You are viewing a plain text version of this content. The canonical link for it is here.
Posted to common-user@hadoop.apache.org by "Hargraves, Alyssa" <al...@WPI.EDU> on 2009/01/12 20:52:09 UTC

Dynamic Node Removal and Addition

Hello everyone,

I have a question and was hoping some on the mailinglist could offer some pointers. I'm working on a project with another student and for part of this project we are trying to create something that will allow nodes to be added and removed from the hadoop cluster at will.  The goal is to have the nodes run a program that gives the user the freedom to add or remove themselves from the cluster to take advantage of a workstation when the user leaves (or if they'd like it running anyway when they're at the PC).  This would be on Windows computers of various different OSes.

>From what we can find, hadoop does not already support this feature, but it does seem to support dynamically adding nodes and removing nodes in other ways.  For example, to add a node, one would have to make sure hadoop is set up on the PC along with cygwin, Java, and ssh, but after that initial setup it's just a matter of adding the PC to the conf/slaves file, making sure the node is not listed in the exclude file, and running the start datanode and start tasktracker commands from the node you are adding (basically described in FAQ item 25).  To remove a node, it seems to be just a matter of adding it to dfs.hosts.exclude and refreshing the list of nodes (described in hadoop FAQ 17).

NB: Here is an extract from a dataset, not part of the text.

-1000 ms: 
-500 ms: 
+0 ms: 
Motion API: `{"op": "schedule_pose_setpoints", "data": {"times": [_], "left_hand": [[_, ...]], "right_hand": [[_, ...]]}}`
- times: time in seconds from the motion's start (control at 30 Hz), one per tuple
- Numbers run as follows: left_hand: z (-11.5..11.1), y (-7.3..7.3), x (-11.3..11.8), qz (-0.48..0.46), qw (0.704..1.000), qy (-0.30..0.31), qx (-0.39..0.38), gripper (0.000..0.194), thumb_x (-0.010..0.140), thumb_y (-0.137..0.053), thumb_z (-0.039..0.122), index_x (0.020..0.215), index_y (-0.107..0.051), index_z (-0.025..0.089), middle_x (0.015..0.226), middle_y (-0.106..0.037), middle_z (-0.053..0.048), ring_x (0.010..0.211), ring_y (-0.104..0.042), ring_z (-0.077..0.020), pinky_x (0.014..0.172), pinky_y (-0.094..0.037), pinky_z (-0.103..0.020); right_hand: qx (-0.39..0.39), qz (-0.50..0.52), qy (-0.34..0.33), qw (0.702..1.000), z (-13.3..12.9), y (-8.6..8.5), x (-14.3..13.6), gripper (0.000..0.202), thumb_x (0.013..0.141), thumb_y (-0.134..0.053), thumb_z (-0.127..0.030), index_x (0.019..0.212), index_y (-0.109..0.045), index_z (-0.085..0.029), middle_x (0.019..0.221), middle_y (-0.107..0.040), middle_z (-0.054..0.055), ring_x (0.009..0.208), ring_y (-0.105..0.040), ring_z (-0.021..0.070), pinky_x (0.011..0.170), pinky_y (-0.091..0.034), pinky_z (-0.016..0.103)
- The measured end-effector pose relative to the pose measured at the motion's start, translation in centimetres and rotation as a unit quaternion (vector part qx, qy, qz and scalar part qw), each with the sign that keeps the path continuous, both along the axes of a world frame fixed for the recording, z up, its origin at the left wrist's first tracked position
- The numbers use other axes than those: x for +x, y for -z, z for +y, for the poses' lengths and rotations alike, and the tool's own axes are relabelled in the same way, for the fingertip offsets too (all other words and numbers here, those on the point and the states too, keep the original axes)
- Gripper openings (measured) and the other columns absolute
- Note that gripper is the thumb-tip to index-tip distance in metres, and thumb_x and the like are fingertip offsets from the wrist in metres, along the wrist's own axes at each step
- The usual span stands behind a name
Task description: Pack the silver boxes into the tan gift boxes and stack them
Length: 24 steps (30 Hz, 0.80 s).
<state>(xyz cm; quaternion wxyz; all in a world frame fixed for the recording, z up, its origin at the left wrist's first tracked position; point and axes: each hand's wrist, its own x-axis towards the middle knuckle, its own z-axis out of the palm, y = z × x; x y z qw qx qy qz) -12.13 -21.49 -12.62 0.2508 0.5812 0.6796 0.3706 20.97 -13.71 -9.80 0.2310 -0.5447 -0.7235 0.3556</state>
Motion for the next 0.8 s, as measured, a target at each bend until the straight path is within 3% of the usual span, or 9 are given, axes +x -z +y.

Our question is whether or not a simple interface for this already exists, and whether or not anyone sees any potential flaws with how we are planning to accomplish these tasks.  From our research we were not able to find anything that already exists for this purpose, but we find it surprising that an interface for this would not already exist.  We welcome any comments, recommendations, and insights anyone might have for accomplishing this task.

Thank you,
Alyssa Hargraves
Patrick Crane
WPI Class of 2009

Re: Dynamic Node Removal and Addition

Posted by Rasit OZDAS <ra...@gmail.com>.
Hi Alyssa,

http://markmail.org/message/jyo4wssouzlb4olm#query:%22Decommission%20of%20datanodes%22+page:1+mid:p2krkt6ebysrsrpl+state:results
as pointed here, decommission (removal) of datanodes was not an easy job at
the date of version 0.12.
I strongly think it's still not easy.
As far as I know, one node should be used both as datanode and tasktracker.
So, performance loss will be possibly far greater than performance gain of
your design.
My solution would be using them still as datanodes, and changing TaskTracker
code a little bit, so that they won't be used for jobs. Code manipulation
here should be easy, as I assume.

Hope this helps,
Rasit

2009/1/12 Hargraves, Alyssa <al...@wpi.edu>:
> Hello everyone,
>
> I have a question and was hoping some on the mailinglist could offer some
pointers. I'm working on a project with another student and for part of this
project we are trying to create something that will allow nodes to be added
and removed from the hadoop cluster at will.  The goal is to have the nodes
run a program that gives the user the freedom to add or remove themselves
from the cluster to take advantage of a workstation when the user leaves (or
if they'd like it running anyway when they're at the PC).  This would be on
Windows computers of various different OSes.
>
> From what we can find, hadoop does not already support this feature, but
it does seem to support dynamically adding nodes and removing nodes in other
ways.  For example, to add a node, one would have to make sure hadoop is set
up on the PC along with cygwin, Java, and ssh, but after that initial setup
it's just a matter of adding the PC to the conf/slaves file, making sure the
node is not listed in the exclude file, and running the start datanode and
start tasktracker commands from the node you are adding (basically described
in FAQ item 25).  To remove a node, it seems to be just a matter of adding
it to dfs.hosts.exclude and refreshing the list of nodes (described in
hadoop FAQ 17).
>
> Our question is whether or not a simple interface for this already exists,
and whether or not anyone sees any potential flaws with how we are planning
to accomplish these tasks.  From our research we were not able to find
anything that already exists for this purpose, but we find it surprising
that an interface for this would not already exist.  We welcome any
comments, recommendations, and insights anyone might have for accomplishing
this task.
>
> Thank you,
> Alyssa Hargraves
> Patrick Crane
> WPI Class of 2009



-- 
M. Raşit ÖZDAŞ